Along with preparing campers for independent living, the camp creates a lasting bond for many of the participants.

“Being at MDA summer camp where everyone has similar experiences and similar struggles, it just lets them know that they are not alone and that there is somebody that can relate to them and that can hold their hand and be a friend and can be a support through that,” Dowson says.

This connection to the camp brings many of the former participants back as counselors, who are then able to share their own stories of triumph to younger campers.

“One girl that has a very special place in my heart recently got her driver’s license and is able to drive an adaptable vehicle,” Dowson explains. “It shows the other younger kids that look up to them ‘Hey, I can do that too. My life doesn’t have to be defined by my muscle disease.’”

This sense of community for people with diseases and disabilities can go beyond places where they live in the same quarters as well. Another organization that helps individuals with diseases or disabilities form special relationships at is the Special Olympics, which seeks to give athletic opportunities to those who do not usually have the ability to do so.

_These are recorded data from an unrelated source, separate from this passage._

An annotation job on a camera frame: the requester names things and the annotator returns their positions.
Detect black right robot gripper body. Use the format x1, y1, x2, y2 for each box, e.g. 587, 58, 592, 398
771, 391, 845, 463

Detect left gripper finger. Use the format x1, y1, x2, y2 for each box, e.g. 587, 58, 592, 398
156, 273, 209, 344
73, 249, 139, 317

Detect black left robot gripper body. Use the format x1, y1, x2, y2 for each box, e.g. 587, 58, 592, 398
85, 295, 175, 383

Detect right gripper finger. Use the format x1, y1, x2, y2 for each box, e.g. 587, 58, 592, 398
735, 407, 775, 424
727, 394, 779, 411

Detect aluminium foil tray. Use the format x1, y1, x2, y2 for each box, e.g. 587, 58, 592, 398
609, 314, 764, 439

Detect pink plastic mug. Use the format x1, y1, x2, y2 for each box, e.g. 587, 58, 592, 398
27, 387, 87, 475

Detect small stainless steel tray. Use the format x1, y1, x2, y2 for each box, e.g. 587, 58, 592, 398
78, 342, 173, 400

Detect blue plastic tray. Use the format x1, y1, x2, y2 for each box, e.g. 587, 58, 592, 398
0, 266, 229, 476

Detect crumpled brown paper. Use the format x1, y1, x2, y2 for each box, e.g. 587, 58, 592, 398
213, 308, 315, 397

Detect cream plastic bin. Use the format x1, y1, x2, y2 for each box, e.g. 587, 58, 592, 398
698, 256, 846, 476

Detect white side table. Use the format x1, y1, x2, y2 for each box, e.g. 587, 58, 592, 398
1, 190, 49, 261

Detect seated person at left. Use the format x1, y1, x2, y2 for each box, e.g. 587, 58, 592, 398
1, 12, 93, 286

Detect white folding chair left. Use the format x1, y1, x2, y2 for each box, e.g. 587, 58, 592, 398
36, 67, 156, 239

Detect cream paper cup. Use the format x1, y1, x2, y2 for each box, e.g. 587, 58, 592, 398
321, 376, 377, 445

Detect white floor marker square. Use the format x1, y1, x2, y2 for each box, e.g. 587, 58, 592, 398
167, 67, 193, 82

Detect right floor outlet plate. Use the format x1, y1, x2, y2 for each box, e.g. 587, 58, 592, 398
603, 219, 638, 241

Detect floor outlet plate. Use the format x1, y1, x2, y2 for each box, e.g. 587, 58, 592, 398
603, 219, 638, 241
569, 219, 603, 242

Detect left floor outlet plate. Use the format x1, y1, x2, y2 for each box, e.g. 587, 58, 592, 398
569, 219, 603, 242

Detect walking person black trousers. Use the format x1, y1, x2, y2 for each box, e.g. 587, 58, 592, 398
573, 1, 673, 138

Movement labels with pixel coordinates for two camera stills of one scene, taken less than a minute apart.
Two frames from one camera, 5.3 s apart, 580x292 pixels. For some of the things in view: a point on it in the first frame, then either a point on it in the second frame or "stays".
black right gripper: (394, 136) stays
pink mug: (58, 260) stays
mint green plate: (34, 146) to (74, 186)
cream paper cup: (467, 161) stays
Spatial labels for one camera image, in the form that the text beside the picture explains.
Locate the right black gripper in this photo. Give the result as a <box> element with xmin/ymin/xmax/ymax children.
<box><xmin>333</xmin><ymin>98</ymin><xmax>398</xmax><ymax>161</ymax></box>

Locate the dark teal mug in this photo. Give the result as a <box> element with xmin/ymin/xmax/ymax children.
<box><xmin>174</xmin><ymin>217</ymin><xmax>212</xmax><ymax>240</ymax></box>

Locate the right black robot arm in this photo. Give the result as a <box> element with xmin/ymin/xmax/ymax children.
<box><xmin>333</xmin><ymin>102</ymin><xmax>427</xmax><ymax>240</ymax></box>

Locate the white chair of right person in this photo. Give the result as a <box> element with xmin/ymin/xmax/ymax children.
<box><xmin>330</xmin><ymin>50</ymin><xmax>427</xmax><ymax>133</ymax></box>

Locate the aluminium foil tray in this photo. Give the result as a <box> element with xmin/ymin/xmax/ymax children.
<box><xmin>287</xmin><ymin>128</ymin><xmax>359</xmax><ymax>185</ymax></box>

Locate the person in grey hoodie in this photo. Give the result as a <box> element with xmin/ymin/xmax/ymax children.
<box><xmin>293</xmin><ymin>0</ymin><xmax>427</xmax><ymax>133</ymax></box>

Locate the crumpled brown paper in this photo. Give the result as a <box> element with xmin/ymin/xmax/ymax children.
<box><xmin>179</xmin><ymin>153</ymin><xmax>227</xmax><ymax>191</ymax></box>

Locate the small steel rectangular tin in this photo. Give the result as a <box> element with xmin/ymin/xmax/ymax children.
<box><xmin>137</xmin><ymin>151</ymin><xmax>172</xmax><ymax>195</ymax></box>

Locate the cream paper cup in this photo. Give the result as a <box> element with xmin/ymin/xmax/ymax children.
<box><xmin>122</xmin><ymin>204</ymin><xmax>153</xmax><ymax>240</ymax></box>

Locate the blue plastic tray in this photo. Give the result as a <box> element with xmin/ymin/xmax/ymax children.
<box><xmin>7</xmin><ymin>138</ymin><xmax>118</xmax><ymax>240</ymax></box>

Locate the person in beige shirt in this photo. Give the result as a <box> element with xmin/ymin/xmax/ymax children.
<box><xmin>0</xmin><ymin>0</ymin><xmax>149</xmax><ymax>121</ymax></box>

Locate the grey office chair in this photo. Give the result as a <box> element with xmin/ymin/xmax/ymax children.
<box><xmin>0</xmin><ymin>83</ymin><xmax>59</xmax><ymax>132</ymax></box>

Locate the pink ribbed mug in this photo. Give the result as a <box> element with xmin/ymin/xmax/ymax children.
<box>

“This gives them the opportunity to stay healthy, stay fit, and then also have the opportunity to compete and build those characteristics that go along with having that competition, throughout the year,” says Karen Whitman, the marketing and communications coordinator at Special Olympics Iowa.

Along with giving participants a sense of victory when they win events, the Special Olympics also becomes an area where many participants can bond and keep tabs on fellow participant’s lives.

“Athletes that are involved in Special Olympics are given the opportunity to build friendships that they will have for their entire lives,” says Whitman. “It will help them to interact with people that they would normally wouldn’t interact with which will help them build those friendships and build those opportunities to grow as an individual.”

Along with giving athletes healthy bodies, the organization gives them healthy social lives as well.

“At almost all of our bigger statewide events we have dances and banquets and things that they can participate in and it’s awesome to see them dancing and laughing and sharing stories and everything with other athletes from all across the state,” she continues. “[T]hey would never have had that opportunity had they not become part of Special Olympics.”

The comradery that is built derives naturally from being involved with activities like the Special Olympics, Whitman contends.

“The human race is very much so a community-based personality,” Whitman says. “Them having the opportunity to have a friend that they can call whenever something comes up, or they can run these by or even find a job where they can work beside someone who helps them continue to grow in the community by giving them the strength and courage to step out of their comfort zone.”

Karen Whitman of Special Olympics Iowa says the community that is developed from bonding at the Special Olympics can allow participants to step out of their comfort zones in their own lives.